** Opening RECORDS FOR THE TASK block **

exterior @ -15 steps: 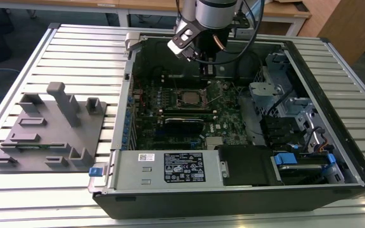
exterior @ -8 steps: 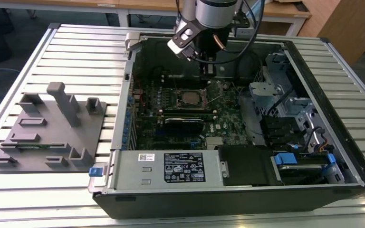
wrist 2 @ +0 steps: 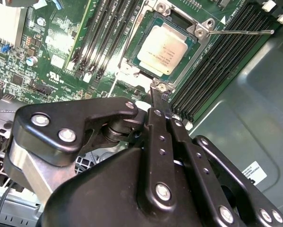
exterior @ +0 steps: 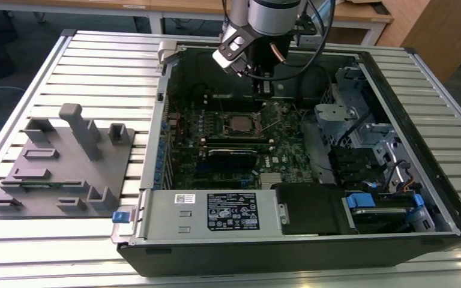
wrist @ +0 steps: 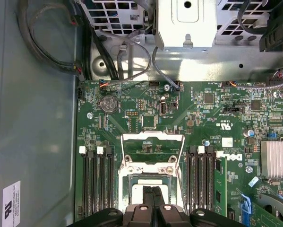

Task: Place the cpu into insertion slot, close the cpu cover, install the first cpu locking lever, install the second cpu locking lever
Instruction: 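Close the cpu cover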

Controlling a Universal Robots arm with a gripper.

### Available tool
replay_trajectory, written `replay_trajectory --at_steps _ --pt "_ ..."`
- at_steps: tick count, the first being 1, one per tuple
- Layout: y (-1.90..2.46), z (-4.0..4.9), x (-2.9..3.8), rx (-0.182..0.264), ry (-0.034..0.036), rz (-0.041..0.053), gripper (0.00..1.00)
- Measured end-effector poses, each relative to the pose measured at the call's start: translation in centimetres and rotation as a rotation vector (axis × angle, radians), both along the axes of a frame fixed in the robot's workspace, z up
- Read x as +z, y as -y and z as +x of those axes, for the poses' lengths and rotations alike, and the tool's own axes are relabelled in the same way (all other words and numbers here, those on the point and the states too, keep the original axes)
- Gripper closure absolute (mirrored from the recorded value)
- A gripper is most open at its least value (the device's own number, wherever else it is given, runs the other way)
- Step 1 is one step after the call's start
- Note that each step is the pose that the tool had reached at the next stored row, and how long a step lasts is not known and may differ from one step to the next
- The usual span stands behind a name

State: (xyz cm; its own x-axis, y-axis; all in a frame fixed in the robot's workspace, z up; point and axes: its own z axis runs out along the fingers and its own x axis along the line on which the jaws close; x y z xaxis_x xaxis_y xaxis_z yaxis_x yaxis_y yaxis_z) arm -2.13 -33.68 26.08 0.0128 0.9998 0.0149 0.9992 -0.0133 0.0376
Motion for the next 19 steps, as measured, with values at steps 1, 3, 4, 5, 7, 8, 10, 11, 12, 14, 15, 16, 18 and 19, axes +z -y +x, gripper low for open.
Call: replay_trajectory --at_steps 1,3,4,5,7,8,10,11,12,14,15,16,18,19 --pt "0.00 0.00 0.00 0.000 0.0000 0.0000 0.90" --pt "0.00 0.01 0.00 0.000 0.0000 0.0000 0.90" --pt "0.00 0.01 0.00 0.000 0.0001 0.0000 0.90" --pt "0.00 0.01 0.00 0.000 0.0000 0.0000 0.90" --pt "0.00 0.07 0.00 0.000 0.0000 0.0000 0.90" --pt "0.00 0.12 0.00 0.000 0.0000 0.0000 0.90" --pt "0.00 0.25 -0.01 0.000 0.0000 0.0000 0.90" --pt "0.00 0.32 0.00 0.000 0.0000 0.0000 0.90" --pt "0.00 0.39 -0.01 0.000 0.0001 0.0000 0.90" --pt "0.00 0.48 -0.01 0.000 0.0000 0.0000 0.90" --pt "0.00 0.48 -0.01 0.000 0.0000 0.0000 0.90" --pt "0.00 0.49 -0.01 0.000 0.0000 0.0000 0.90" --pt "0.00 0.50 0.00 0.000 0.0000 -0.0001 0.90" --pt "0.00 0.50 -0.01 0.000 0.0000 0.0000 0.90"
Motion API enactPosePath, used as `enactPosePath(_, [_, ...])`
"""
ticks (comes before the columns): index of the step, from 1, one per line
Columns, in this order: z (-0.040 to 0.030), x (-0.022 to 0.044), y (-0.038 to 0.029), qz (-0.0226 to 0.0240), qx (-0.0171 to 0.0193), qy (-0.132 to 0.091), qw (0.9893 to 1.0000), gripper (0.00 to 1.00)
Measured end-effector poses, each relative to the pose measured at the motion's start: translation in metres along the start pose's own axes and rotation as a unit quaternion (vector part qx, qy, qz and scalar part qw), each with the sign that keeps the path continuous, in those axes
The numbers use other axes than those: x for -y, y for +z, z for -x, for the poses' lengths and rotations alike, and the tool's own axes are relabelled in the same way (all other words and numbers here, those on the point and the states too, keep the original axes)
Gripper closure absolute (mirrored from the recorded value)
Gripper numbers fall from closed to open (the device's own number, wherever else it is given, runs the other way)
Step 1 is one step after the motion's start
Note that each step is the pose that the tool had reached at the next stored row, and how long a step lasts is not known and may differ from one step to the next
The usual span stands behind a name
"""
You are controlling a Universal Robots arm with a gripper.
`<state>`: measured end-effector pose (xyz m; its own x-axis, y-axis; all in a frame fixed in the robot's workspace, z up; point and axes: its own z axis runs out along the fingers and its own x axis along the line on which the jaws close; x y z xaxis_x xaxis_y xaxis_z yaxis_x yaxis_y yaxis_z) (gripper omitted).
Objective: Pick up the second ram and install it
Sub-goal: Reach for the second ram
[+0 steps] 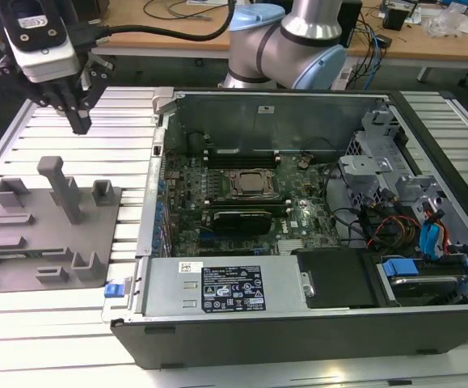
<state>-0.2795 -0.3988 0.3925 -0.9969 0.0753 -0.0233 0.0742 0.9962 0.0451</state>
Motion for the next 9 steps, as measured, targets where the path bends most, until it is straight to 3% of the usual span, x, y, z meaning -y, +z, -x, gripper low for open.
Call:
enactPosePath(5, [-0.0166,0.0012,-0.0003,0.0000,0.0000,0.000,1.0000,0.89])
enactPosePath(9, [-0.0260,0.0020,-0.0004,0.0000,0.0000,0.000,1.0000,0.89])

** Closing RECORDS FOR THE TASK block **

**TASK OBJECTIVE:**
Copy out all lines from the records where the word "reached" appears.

**RESULT:**
- Note that each step is the pose that the tool had reached at the next stored row, and how long a step lasts is not known and may differ from one step to the next
Note that each step is the pose that the tool had reached at the next stored row, and how long a step lasts is not known and may differ from one step to the next

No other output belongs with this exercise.